Examination of Witnesses (Questions 280
TUESDAY 5 FEBRUARY 2002
280. When Mr Dyke was in charge of LWT he tried
to enlist some of us against BSkyB on the grounds that it was
not suitable that any one commercial organisation should be the
controller of access. Mr Dyke believed that was a valid concern
then. Do you believe it is a valid concern now?
(Mr Wallace) I think it is a concern but if, and only
if, we do not get a broadband local loop, because once you have
got a broadband local loop you have a superior access device to
get to the home. It is better than satellite in many ways both
for content going in and, most importantly, for inter-activity.
If we get a broadband, local loop competition will take care of
that issue; if we do not, it remains a concern.

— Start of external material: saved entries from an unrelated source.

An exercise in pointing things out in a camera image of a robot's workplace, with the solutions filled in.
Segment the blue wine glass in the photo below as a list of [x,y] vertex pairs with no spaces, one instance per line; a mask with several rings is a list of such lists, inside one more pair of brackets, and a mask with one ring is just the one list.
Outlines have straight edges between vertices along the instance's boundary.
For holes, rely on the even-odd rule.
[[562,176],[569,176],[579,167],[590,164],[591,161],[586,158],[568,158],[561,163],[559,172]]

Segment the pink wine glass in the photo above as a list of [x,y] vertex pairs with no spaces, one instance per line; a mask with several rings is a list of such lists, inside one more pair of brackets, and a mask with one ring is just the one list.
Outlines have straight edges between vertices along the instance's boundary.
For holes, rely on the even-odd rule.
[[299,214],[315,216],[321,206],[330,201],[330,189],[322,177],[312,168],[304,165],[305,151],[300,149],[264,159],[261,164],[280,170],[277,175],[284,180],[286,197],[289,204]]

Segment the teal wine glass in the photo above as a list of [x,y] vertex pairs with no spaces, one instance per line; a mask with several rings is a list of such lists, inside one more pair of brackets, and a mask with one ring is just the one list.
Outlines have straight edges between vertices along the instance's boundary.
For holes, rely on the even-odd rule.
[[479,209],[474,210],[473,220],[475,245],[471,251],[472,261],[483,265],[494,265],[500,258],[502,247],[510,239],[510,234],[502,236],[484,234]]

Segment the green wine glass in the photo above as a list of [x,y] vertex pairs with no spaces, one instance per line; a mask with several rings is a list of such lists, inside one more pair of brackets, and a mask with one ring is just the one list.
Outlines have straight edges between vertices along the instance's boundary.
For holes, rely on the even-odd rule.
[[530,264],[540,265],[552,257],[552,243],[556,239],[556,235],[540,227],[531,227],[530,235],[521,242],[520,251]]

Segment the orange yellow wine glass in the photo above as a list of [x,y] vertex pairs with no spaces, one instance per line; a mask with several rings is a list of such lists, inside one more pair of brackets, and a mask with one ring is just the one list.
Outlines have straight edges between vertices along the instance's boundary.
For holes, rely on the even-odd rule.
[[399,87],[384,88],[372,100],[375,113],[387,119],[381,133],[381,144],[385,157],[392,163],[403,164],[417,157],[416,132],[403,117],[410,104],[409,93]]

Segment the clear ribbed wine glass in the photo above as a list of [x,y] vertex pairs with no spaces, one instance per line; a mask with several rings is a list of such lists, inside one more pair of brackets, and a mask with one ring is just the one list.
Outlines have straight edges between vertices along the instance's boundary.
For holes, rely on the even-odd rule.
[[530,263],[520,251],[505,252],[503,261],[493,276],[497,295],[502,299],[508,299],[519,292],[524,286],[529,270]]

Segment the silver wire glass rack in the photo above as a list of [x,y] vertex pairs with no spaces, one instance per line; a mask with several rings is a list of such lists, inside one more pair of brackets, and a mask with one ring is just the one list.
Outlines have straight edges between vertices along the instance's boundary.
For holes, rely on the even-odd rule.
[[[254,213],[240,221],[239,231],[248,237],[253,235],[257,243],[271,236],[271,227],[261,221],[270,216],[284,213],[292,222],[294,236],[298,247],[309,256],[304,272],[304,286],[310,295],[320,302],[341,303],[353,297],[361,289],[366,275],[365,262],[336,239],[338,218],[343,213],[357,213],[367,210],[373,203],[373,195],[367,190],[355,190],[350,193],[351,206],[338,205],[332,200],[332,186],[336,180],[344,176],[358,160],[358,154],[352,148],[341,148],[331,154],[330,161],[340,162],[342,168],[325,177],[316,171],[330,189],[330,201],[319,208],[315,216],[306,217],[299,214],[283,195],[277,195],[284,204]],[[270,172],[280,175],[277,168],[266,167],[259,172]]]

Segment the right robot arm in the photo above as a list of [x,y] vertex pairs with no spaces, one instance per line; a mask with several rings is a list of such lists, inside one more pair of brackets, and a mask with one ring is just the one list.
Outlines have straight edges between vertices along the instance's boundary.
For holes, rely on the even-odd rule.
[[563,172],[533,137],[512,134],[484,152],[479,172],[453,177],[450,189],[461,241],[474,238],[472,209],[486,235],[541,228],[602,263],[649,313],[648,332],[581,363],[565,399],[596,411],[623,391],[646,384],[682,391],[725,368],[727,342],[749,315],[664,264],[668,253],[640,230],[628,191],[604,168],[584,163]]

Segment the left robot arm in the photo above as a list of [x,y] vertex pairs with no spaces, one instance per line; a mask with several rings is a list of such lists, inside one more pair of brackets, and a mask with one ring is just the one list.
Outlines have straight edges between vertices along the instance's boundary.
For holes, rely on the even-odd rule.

281. Do you have something to add?
(Mr Phillips) I just wanted to add something on the
issue of satellite, because we were talking generally about satellite,
and the comment that was made earlier by BT that a number of satellite
solutions were being investigated, particularly in the rural areas,
and so on. My own view, from many, many years in the satellite
industry before Cable & Wireless, is that it is a complete
red herring. I really genuinely think there is not a satellite
solution out there which is cost effective which has not yet been
discovered and will somehow miraculously transform the access
to broadband of people living in populated areas. It just does
not exist, it is a true red herring.
282. It is £100 a month for two-way satellite,
which is not exactly in the reach of most of my constituents.
(Mr Phillips) I do not think it will ever play any
Chairman: Thank you very much indeed.